Choose the right SMB file storage

Overview

AWS offers a variety of fully managed storage services that give you the rich capabilities of industry-leading file services, while combining the latest AWS infrastructure innovations and security. You can incorporate AWS services into infrastructure as code (IaC) workflows and integrate them with AWS compute, monitoring, and data protection services. For Windows workloads, you can choose from two fully managed file services that can be used to match your application needs: FSx for Windows File Server and Amazon FSx for NetApp ONTAP.
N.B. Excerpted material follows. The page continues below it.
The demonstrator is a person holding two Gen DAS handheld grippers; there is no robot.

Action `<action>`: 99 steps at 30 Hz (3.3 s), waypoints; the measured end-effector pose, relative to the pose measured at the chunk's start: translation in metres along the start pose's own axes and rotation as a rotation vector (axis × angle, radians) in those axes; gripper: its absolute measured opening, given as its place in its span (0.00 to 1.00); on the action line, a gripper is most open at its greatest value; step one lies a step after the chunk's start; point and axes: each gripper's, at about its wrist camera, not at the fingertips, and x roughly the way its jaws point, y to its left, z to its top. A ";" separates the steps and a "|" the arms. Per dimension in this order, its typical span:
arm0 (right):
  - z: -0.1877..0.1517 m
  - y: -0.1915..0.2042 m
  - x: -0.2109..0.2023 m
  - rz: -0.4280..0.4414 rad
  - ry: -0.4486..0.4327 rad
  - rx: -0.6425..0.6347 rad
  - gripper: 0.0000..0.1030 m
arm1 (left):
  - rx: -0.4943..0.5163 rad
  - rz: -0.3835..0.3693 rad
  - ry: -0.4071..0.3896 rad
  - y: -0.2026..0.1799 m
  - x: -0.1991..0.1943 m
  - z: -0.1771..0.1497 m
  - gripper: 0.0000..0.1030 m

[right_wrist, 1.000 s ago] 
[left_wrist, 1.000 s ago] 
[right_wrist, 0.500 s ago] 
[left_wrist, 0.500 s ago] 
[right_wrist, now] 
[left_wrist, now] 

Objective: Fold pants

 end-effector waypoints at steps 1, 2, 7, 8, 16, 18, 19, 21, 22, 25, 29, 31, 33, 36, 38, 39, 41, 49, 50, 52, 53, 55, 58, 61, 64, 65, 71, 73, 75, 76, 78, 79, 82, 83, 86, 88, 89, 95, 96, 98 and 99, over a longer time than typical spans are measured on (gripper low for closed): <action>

FSx for Windows File Server

Amazon FSx for Windows File Server provides fully managed shared storage built on Windows Server, and delivers a wide range of data access, data management, and administrative capabilities. FSx for Windows File Server integrates easily with Windows environments because it's a Windows-native service. We recommend using FSx for Windows File Server for user and group shares, Always On Failover Cluster Instances for SQL Server, Windows applications, and virtual desktop infrastructure (VDI). FSx for Windows File Server also integrates well with Amazon FSx File Gateway, Amazon Kendra, audit logs for Amazon S3, and Amazon Firehose.

FSx for ONTAP

FSx for ONTAP is based on NetApp’s proprietary ONTAP file system. It takes some level of upskilling and is recommended mostly to existing on-premises NetApp users. Typical use cases include user and group shares, Always On Failover Cluster Instances for SQL Server, Windows applications, and VMware Cloud on AWS. FSx for ONTAP supports multiple protocols, larger than 64 TB file systems (PB scale without a DFS namespace server), cloning, replication, snapshots, compression (storage efficiency), and intelligent tiering of data.

Cost impact

FSx for Windows File Server

FSx for Windows File Server was the first shared storage solution on AWS for deploying Failover Cluster Instances for SQL Server. With FSx for Windows File Server, you could launch Failover Cluster Instances using SQL Standard edition licensing. This, however, prevents you from relying on Always On availability groups, which require SQL Server Enterprise edition licenses. By switching from SQL Server Enterprise Standard edition to SQL Server Standard edition, you could save 65–75 percent on your SQL Server licensing.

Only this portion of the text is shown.